Exercise objective: Please transcribe the data below in full. Omit any picture you find in it.

Data provided:
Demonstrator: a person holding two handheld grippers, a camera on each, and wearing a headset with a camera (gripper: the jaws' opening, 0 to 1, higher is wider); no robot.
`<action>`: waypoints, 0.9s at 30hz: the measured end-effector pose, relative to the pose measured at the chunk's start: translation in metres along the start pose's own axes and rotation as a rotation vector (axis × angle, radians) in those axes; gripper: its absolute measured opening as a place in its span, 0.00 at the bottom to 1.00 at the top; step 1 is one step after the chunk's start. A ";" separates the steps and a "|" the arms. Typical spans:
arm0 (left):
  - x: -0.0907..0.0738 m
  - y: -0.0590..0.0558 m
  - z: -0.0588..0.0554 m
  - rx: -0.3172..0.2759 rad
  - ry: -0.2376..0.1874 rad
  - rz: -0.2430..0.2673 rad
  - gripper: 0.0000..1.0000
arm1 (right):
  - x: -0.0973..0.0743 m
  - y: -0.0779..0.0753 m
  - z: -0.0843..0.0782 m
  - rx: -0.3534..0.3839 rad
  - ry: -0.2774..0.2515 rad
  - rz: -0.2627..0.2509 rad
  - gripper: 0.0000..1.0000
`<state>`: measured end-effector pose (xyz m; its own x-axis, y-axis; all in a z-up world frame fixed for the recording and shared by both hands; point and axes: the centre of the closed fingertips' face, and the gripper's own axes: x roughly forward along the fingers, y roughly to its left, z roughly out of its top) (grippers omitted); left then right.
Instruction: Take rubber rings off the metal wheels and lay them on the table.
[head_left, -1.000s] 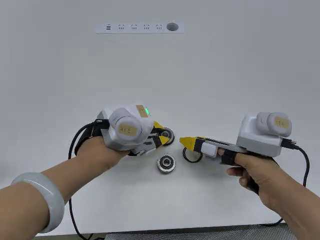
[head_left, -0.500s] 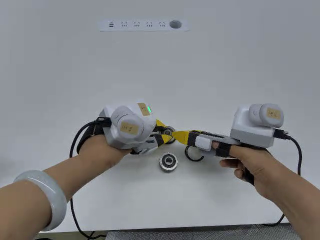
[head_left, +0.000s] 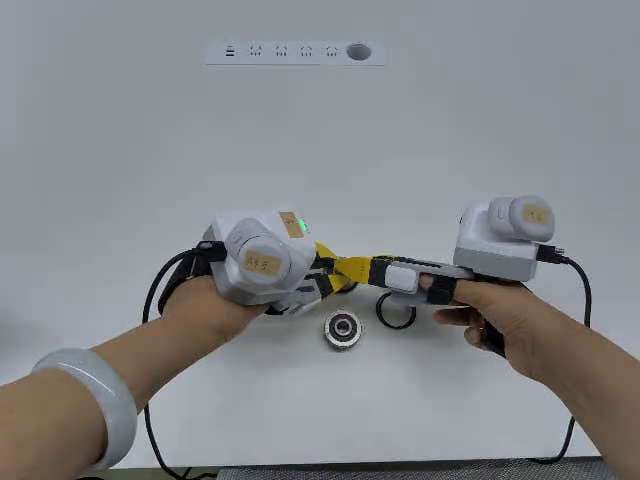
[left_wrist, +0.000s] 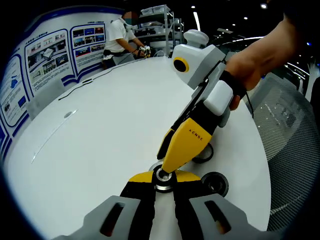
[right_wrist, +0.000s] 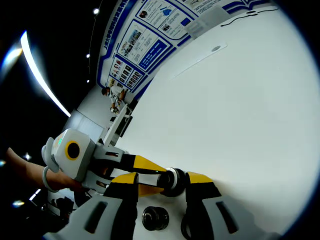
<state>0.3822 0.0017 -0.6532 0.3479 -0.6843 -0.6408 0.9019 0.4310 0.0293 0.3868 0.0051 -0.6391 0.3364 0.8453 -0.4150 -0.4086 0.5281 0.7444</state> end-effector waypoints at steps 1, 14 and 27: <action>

Exercise solution:
Demonstrator: a person holding two handheld grippers, a camera on each, and wearing a headset with a camera (gripper: the jaws' opening, 0 to 1, higher is wider); no robot.
`<action>`: waypoints, 0.9s at 30hz: the measured end-effector pose, relative to the pose measured at the chunk's start: translation in metres along the start pose's own axes and rotation as a rotation vector (axis × angle, radians) in those axes; gripper: its absolute measured opening as a place in its span, 0.00 at the bottom to 1.00 at the top; step 1 is one step after the chunk's start. A ";" separates the steps and a "|" the arms. Typical spans:
arm0 (left):
  - x: -0.0907..0.0738 m
  - y: -0.0590..0.0558 m
  - z: -0.0588..0.0554 m
  - rx: -0.3172..0.2759 rad
  - ry: -0.2376..0.1874 rad
  - rz: -0.2430..0.2673 rad
  - gripper: 0.0000..1.0000
arm1 (right):
  - x: -0.0973..0.0743 m
  - y: -0.0779..0.0753 m
  - z: -0.0843..0.0782 m
  - rx: -0.3534..0.3839 rad
  - ry: -0.2774..0.2515 rad
  - rz: -0.2627..0.2509 rad
  - gripper: 0.0000..1.0000
`<state>`: measured end-effector pose (xyz m; its own x-axis, y-axis; all in a z-up world frame fixed for the recording and shared by both hands; point and axes: the centre of the closed fingertips' face, and the gripper's own axes: x roughly forward along the fingers, y roughly to its left, z roughly out of its top) (grippers omitted); left then right.
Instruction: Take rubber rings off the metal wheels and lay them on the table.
[head_left, -1.000s] 
[head_left, -0.500s] 
[head_left, +0.000s] 
[left_wrist, +0.000s] 
[right_wrist, +0.000s] 
<state>0.3822 0.0017 -0.6532 0.3479 -0.6843 -0.6408 0.9019 0.4310 0.0293 0.3868 0.0051 -0.6391 0.3364 0.8453 -0.4150 -0.4086 0.5281 0.7444</state> end-effector waypoints at steps 1, 14 and 27: <action>

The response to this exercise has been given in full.